● **Your instructions**
Set down the data below without change, skipping the pictures it holds.

● **Provided data**
************
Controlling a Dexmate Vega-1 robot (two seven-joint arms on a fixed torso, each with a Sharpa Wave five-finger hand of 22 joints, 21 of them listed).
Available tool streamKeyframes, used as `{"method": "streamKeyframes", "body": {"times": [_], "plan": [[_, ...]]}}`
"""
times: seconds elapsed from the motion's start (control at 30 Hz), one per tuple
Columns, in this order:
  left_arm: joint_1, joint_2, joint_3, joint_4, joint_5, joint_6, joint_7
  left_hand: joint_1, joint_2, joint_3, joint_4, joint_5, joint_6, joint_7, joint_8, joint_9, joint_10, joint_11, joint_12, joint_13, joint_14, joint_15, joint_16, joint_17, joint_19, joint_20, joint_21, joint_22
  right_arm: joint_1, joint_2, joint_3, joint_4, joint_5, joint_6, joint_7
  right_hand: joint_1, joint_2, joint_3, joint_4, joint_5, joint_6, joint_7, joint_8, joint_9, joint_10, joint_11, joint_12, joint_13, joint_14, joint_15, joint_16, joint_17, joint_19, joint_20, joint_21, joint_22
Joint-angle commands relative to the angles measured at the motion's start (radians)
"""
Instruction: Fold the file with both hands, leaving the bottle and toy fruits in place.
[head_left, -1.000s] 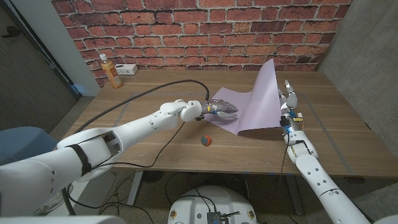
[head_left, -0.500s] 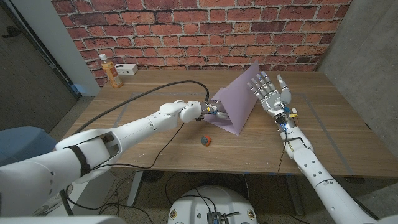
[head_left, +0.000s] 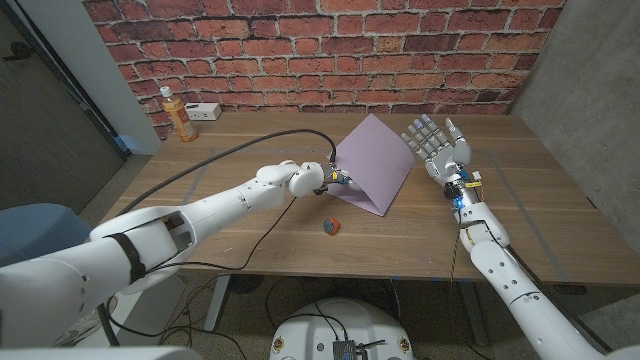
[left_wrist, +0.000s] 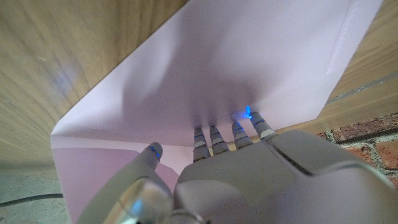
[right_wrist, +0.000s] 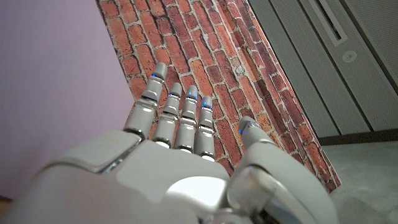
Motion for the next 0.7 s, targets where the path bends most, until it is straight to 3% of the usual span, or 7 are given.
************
● **Response to the task**
Controlling a Dexmate Vega-1 robot (two seven-joint arms on a fixed torso, each with a Sharpa Wave five-finger hand of 22 joints, 21 of them listed).
Available tool streamKeyframes, used as `{"method": "streamKeyframes", "body": {"times": [_], "plan": [[_, ...]]}}`
"""
times: seconds elapsed from the motion's start (control at 30 Hz), one per tuple
Columns, in this order:
  left_arm: joint_1, joint_2, joint_3, joint_4, joint_5, joint_6, joint_7
  left_hand: joint_1, joint_2, joint_3, joint_4, joint_5, joint_6, joint_7, joint_8, joint_9, joint_10, joint_11, joint_12, joint_13, joint_14, joint_15, joint_16, joint_17, joint_19, joint_20, joint_21, joint_22
  right_arm: joint_1, joint_2, joint_3, joint_4, joint_5, joint_6, joint_7
  right_hand: joint_1, joint_2, joint_3, joint_4, joint_5, joint_6, joint_7, joint_8, joint_9, joint_10, joint_11, joint_12, joint_13, joint_14, joint_15, joint_16, joint_17, joint_19, joint_20, joint_21, joint_22
Joint-angle commands relative to the angles measured at the motion's start (radians)
"""
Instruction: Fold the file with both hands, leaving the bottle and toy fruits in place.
[head_left, -1.000s] 
[head_left, -0.500s] 
[head_left, +0.000s] 
[left_wrist, +0.000s] 
[right_wrist, +0.000s] 
Motion for the next 0.7 s, targets where the path bends most, until it is straight to 3% of the usual span, or 7 are given.

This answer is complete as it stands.